* _How to complete this task_: Make an exact copy of all the data.

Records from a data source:

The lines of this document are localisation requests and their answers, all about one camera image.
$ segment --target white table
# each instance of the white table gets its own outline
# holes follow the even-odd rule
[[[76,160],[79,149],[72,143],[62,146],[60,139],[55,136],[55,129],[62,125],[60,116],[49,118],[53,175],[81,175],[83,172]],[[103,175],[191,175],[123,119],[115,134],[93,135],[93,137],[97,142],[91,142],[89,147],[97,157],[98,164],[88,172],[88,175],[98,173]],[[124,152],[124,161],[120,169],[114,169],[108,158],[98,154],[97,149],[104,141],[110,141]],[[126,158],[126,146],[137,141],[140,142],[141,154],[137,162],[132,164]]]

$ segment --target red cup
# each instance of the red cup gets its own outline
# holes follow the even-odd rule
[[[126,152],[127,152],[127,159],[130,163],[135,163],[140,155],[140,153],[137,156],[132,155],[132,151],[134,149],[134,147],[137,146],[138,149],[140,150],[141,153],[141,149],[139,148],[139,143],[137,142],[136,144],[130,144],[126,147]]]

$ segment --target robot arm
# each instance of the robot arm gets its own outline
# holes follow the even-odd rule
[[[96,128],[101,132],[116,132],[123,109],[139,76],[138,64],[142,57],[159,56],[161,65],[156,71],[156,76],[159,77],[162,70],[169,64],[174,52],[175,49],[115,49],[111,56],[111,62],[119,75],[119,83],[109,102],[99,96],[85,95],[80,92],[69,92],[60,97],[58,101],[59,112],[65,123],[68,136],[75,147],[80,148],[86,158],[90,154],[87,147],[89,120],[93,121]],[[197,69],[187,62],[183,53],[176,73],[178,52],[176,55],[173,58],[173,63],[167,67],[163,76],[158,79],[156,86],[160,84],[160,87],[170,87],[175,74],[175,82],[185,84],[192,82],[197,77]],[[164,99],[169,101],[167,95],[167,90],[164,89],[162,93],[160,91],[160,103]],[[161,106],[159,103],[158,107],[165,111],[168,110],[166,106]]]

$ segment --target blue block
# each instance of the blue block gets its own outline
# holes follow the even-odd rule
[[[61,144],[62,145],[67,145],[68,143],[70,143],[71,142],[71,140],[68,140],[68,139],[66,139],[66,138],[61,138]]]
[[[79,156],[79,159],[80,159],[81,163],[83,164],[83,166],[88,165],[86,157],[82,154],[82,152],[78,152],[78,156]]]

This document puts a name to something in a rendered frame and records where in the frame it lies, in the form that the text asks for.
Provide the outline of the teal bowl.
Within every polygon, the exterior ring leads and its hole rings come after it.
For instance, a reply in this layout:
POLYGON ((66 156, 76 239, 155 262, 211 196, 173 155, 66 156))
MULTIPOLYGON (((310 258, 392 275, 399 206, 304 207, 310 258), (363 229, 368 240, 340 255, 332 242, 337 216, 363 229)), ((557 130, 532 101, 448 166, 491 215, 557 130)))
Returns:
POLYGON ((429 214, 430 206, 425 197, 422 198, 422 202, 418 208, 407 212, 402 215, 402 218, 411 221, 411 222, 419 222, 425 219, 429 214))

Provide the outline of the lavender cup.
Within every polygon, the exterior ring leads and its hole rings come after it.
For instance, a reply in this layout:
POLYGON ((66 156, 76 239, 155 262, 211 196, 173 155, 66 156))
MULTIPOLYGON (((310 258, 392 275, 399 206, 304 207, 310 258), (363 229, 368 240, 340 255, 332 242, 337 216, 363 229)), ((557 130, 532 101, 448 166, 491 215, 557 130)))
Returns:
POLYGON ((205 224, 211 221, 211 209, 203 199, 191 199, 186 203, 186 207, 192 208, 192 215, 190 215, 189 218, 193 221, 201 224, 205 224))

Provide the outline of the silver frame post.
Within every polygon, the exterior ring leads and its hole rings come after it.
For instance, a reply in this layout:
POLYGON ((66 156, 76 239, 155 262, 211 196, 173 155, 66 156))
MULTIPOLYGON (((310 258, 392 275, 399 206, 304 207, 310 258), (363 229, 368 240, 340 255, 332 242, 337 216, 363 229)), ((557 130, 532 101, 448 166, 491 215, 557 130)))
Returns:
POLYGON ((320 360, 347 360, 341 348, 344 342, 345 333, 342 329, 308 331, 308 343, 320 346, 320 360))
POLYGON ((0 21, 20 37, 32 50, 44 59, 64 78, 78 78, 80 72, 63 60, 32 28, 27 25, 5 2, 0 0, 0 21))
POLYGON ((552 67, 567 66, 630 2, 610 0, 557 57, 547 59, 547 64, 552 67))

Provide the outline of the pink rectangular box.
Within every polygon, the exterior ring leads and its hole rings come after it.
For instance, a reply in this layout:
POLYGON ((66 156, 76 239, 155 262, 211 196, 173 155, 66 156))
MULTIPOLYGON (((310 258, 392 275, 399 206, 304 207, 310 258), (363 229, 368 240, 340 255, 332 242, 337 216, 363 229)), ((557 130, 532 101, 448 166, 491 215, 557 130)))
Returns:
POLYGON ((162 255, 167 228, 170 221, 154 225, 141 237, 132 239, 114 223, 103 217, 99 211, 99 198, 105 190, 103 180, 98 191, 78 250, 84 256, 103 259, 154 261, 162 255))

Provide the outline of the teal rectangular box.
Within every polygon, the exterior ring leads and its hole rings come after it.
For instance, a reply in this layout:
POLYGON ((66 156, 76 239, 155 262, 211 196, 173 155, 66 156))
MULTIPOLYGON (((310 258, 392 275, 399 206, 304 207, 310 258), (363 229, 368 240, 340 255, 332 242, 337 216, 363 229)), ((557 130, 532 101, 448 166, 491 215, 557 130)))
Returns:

* _Output below_:
The lines of this document are localisation requests and their answers, all about one camera image.
$ segment --target white table
# each instance of the white table gets its own outline
# holes follow the even-odd rule
[[[76,160],[79,149],[72,143],[62,146],[60,139],[55,136],[55,129],[62,125],[60,116],[49,118],[53,175],[81,175],[83,172]],[[103,175],[191,175],[123,119],[115,134],[93,135],[93,137],[97,142],[91,142],[89,147],[97,157],[98,164],[88,172],[88,175],[98,173]],[[124,152],[124,161],[120,169],[114,169],[108,158],[98,154],[97,149],[104,141],[110,141]],[[126,158],[126,146],[137,141],[140,142],[141,154],[137,162],[132,164]]]

$ segment --target red cup
# each instance of the red cup gets its own outline
# holes follow the even-odd rule
[[[126,152],[127,152],[127,159],[130,163],[135,163],[140,155],[140,153],[137,156],[132,155],[132,151],[134,149],[134,147],[137,146],[138,149],[140,150],[141,153],[141,149],[139,148],[139,143],[137,142],[136,144],[130,144],[126,147]]]

$ segment --target robot arm
# each instance of the robot arm gets its own outline
# holes follow the even-odd rule
[[[96,128],[101,132],[116,132],[123,109],[139,76],[138,64],[142,57],[159,56],[161,65],[156,71],[156,76],[159,77],[162,70],[169,64],[174,52],[175,49],[115,49],[111,56],[111,62],[119,75],[119,83],[109,102],[99,96],[85,95],[80,92],[69,92],[60,97],[58,101],[59,112],[65,123],[68,136],[75,147],[80,148],[86,158],[90,154],[87,147],[89,120],[93,121]],[[197,69],[187,62],[183,53],[176,73],[178,52],[176,55],[173,58],[173,63],[167,67],[163,76],[158,79],[156,86],[160,84],[160,87],[170,87],[175,74],[175,82],[185,84],[192,82],[197,77]],[[164,99],[169,101],[167,95],[167,90],[164,89],[162,93],[160,91],[160,103]],[[161,106],[159,103],[158,107],[165,111],[168,110],[166,106]]]

$ segment --target blue block
# each instance of the blue block gets its own outline
# holes follow the even-odd rule
[[[61,144],[62,145],[67,145],[68,143],[70,143],[71,142],[71,140],[68,140],[68,139],[66,139],[66,138],[61,138]]]
[[[79,156],[79,159],[80,159],[81,163],[83,164],[83,166],[88,165],[86,157],[82,154],[82,152],[78,152],[78,156]]]

This document puts a name to something in a rendered frame and records where in the frame it lies, in the form that the text asks for.
Provide the outline of the teal bowl.
Within every polygon, the exterior ring leads and its hole rings come after it.
For instance, a reply in this layout:
POLYGON ((66 156, 76 239, 155 262, 211 196, 173 155, 66 156))
MULTIPOLYGON (((310 258, 392 275, 399 206, 304 207, 310 258), (363 229, 368 240, 340 255, 332 242, 337 216, 363 229)), ((557 130, 532 101, 448 166, 491 215, 557 130)))
Returns:
POLYGON ((429 214, 430 206, 425 197, 422 198, 422 202, 418 208, 407 212, 402 215, 402 218, 411 221, 411 222, 419 222, 425 219, 429 214))

Provide the outline of the lavender cup.
Within every polygon, the exterior ring leads and its hole rings come after it.
For instance, a reply in this layout:
POLYGON ((66 156, 76 239, 155 262, 211 196, 173 155, 66 156))
MULTIPOLYGON (((310 258, 392 275, 399 206, 304 207, 310 258), (363 229, 368 240, 340 255, 332 242, 337 216, 363 229)), ((557 130, 532 101, 448 166, 491 215, 557 130)))
Returns:
POLYGON ((205 224, 211 221, 211 209, 203 199, 191 199, 186 203, 186 207, 192 208, 192 215, 190 215, 189 218, 193 221, 201 224, 205 224))

Provide the outline of the silver frame post.
Within every polygon, the exterior ring leads and its hole rings come after it.
For instance, a reply in this layout:
POLYGON ((66 156, 76 239, 155 262, 211 196, 173 155, 66 156))
MULTIPOLYGON (((310 258, 392 275, 399 206, 304 207, 310 258), (363 229, 368 240, 340 255, 332 242, 337 216, 363 229)), ((557 130, 532 101, 448 166, 491 215, 557 130)))
Returns:
POLYGON ((320 360, 347 360, 341 348, 344 342, 345 333, 342 329, 308 331, 308 343, 320 346, 320 360))
POLYGON ((0 21, 20 37, 32 50, 44 59, 64 78, 78 78, 80 72, 63 60, 32 28, 27 25, 5 2, 0 0, 0 21))
POLYGON ((552 67, 567 66, 630 2, 610 0, 557 57, 547 59, 547 64, 552 67))

Provide the outline of the pink rectangular box.
Within every polygon, the exterior ring leads and its hole rings come after it.
For instance, a reply in this layout:
POLYGON ((66 156, 76 239, 155 262, 211 196, 173 155, 66 156))
MULTIPOLYGON (((310 258, 392 275, 399 206, 304 207, 310 258), (363 229, 368 240, 340 255, 332 242, 337 216, 363 229)), ((557 130, 532 101, 448 166, 491 215, 557 130)))
Returns:
POLYGON ((162 255, 167 228, 170 221, 154 225, 141 237, 132 239, 114 223, 103 217, 99 211, 99 198, 105 190, 103 180, 98 191, 78 250, 84 256, 103 259, 154 261, 162 255))

Provide the outline of the teal rectangular box.
Within every polygon, the exterior ring leads and its hole rings come after it.
For instance, a reply in this layout:
POLYGON ((66 156, 76 239, 155 262, 211 196, 173 155, 66 156))
MULTIPOLYGON (((310 258, 392 275, 399 206, 304 207, 310 258), (363 229, 368 240, 340 255, 332 242, 337 216, 363 229)), ((557 130, 532 101, 448 166, 491 215, 557 130)))
Returns:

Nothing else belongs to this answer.